In the absence of greater competition, a significantly harder factor to address, particularly in the patented world of pharmaceuticals, an arguably more promising project was announced earlier this week.  The Institute for Clinical and Economic Review announced that it will begin releasing reports comparing the clinical effectiveness of drugs, their prices, and potential impact on the U.S. healthcare system and broader economy.  The reports will correlate how drug prices are linked to the drugs’ ability to improve the health of patients.  Based on these reports, the agency will set a value-based benchmark for pricing.

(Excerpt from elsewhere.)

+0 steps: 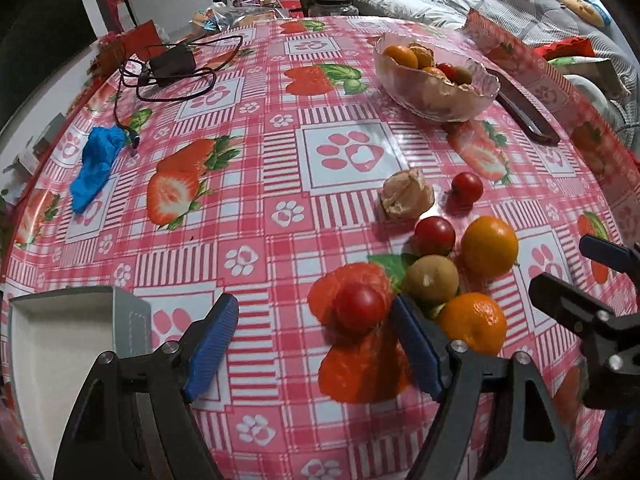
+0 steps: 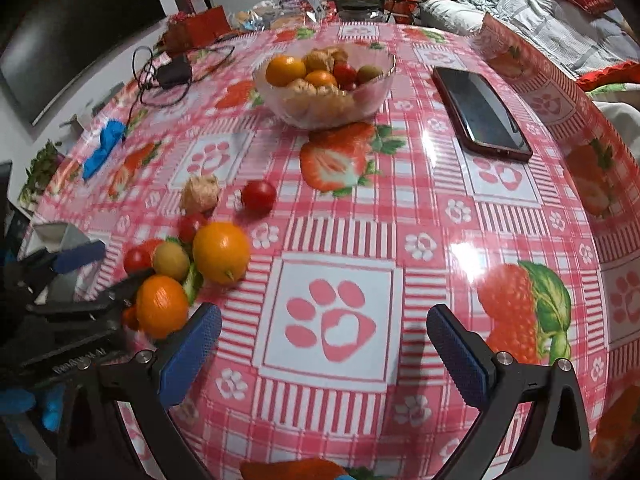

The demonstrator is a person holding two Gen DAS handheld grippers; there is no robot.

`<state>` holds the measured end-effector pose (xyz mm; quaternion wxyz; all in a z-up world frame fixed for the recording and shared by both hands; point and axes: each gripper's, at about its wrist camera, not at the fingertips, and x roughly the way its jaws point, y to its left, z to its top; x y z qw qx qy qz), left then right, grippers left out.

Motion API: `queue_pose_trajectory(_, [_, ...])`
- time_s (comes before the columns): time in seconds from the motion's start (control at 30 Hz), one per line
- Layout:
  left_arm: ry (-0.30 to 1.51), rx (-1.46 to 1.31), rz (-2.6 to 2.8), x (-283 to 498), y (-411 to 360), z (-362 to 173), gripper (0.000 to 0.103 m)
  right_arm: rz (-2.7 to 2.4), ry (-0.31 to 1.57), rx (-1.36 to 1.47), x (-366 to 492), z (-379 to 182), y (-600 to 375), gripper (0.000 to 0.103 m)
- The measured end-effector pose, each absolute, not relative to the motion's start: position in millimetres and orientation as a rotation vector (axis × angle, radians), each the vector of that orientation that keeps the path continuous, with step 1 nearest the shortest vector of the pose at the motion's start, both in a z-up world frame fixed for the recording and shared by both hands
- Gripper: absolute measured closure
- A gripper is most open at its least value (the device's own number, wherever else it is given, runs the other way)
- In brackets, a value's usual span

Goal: Organize fruits
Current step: 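Move both open grippers back over the fruit pile on the table, then grasp a red cherry tomato with the left gripper while the right gripper grasps a mandarin orange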

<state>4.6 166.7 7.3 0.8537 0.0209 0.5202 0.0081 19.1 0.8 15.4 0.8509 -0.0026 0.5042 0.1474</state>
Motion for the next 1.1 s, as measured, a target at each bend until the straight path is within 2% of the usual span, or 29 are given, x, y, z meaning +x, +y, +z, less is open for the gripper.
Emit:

The New York Times article cited above provides further evidence that this may be the way to go.  John Rother, Chief Executive of the National Coalition on Health Care, told the Times that his group hoped to introduce transparency legislation in Congress that focused on how drug companies estimate the value of their drugs, not the research and development or marketing costs.

Value-based pricing makes sense economically.  It also has the benefit of providing useful information to prescribers.  Without information about drug efficacy and value, doctors are often left with little to go on other than the promotional materials from drug manufacturers (and, unfortunately, too often the financial inducements from these same companies).  Providing doctors with expert-vetted information about the potential benefits, and relative costs, to their patients, of various prescription choices may very well affect prescribing habits for the better.  More than this will be necessary to rein in exorbitant prices for necessary medications, but it seems to be a step in the direction of helping payers, patients, and prescribers better and more fully assess the true value of these medications.